En el curso de mis lecturas, me topé con el informe que había entregado a finales de marzo al Reichsführer el doctor Korherr, aquel estadístico malhumorado que ponía en tela de juicio nuestras cifras: debo confesar que las suyas me dejaron espantado. Tras una argumentación estadística que a alguien que no fuera un especialista le costaba trabajo asimilar, llegaba a la conclusión de que a 31 de diciembre de 1942 , sin meter en la cuenta a Rusia y Serbia, 1.873.549 judíos habían muerto, o los «habían transportado hacia el Este», o los habían «procesado a través de los campos»
(durchgeschleust,
curiosa palabra; alguna de las imposiciones sin duda de las
Sprachregelungen
del Reichsführer). En resumidas cuentas, la estimación final era que la influencia alemana desde la Toma del Poder había mermado en cuatro millones de personas la población judía de Europa, cifra que incluía, si lo estaba interpretando bien, la emigración anterior a la guerra. Era impresionante, incluso después de lo que había presenciado en Rusia: hacía mucho que habíamos dejado atrás el nivel artesanal de los Einsatzgruppen.
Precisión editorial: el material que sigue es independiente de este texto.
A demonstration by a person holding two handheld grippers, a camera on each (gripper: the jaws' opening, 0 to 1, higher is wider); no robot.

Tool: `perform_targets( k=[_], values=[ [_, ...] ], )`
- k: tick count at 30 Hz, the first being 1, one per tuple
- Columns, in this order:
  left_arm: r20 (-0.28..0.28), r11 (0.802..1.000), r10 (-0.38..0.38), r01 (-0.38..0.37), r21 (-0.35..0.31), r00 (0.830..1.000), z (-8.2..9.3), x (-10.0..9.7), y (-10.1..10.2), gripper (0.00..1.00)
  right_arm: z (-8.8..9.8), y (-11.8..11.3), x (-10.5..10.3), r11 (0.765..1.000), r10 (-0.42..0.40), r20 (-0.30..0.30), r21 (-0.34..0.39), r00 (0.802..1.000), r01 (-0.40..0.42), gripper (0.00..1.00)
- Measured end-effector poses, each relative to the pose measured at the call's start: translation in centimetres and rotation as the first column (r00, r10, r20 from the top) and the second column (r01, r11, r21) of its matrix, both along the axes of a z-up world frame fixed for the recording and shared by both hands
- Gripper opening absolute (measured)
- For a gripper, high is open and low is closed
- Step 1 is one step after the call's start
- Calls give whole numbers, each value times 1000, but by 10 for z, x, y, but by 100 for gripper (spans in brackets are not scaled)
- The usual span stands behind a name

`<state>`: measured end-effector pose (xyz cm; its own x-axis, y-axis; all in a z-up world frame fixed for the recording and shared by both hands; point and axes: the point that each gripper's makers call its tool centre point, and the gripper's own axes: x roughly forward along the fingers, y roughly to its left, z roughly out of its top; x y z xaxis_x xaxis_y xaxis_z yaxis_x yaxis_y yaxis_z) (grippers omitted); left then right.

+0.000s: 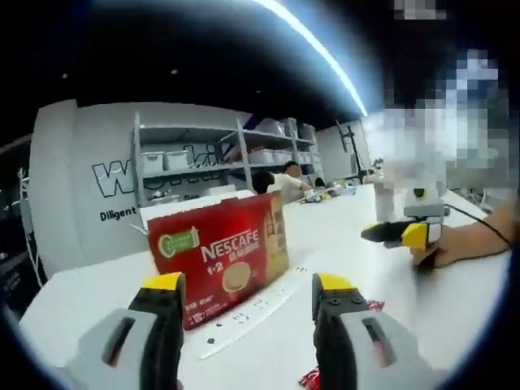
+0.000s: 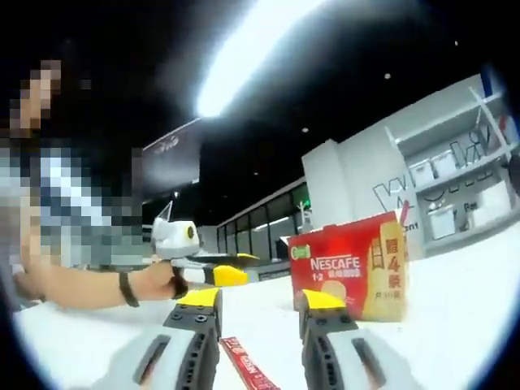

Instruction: Tear open the coffee pouch, take out the coffee, and pour the coffee from the pouch into the cup

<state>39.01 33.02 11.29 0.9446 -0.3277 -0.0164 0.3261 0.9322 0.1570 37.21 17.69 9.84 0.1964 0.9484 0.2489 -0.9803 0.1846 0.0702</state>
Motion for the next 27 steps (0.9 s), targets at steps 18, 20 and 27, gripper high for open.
perform_targets(
  k=[18, 20, 27],
  values=[
    [68, 985, -97, 105, -134, 993, -20, -35, -3, 73, -6, 5, 4, 999, 10, -4, -39, 1000, -10, 34],
    [80, 983, -96, 107, -151, 992, -22, -35, -2, 72, -5, 5, 4, 999, 5, -3, -36, 1000, -5, 35],
    [93, 966, -82, 102, -237, 992, -25, -41, 8, 59, -3, 3, 4, 1000, -9, 14, -23, 1000, 10, 36]
  ],
)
Tras mirar toda una serie de órdenes y de instrucciones, pude también hacerme una idea de la dificultosa adaptación de Inspección de Campos a las exigencias de la guerra total. Aunque la constitución en sí de la WVHA y la absorción de la IKL, que supuestamente implicaban y ponían en marcha el paso a la máxima producción de guerra, databan de marzo de 1942 , hasta octubre no se habían promulgado medidas efectivas para reducir la mortalidad de los presos y mejorar su rendimiento; en diciembre, Glücks, el jefe de la IKL, volvió a ordenar a los médicos de los
Konzentrations-lager
que mejorasen las condiciones sanitarias y consiguieran que bajara la mortalidad y que subiera la productividad, pero, una vez más, sin especificar medidas concretas. Según las estadísticas del D II, que consulté, la mortalidad, expresada en porcentajes mensuales, bajó mucho: la tasa global en el conjunto de los KL pasó de un diez por ciento de bajas en diciembre al 2 , 8 por ciento en abril. Pero aquella reducción seguía siendo muy relativa, pues la población de los campos no paraba de crecer y las cifras de bajas netas no cambiaban. Un informe semestral del D 11 indicaba que, de julio a diciembre de 1942 , murieron 57.503 de los 96.770 presos, es decir el sesenta por ciento del total; ahora bien, desde enero, las pérdidas seguían rondando las seis mil o siete mil personas al mes. Ninguna de las medidas adoptadas parecía capaz de reducirlas. Además, se veía claramente que algunos campos eran peores que otros: la tasa de mortalidad de marzo en Auschwitz, un KL de Alta Silesia, del que oía yo hablar por primera vez, había sido del 15,4 por ciento. Empecé a caer en la cuenta de adonde quería ir a parar el Reichsführer.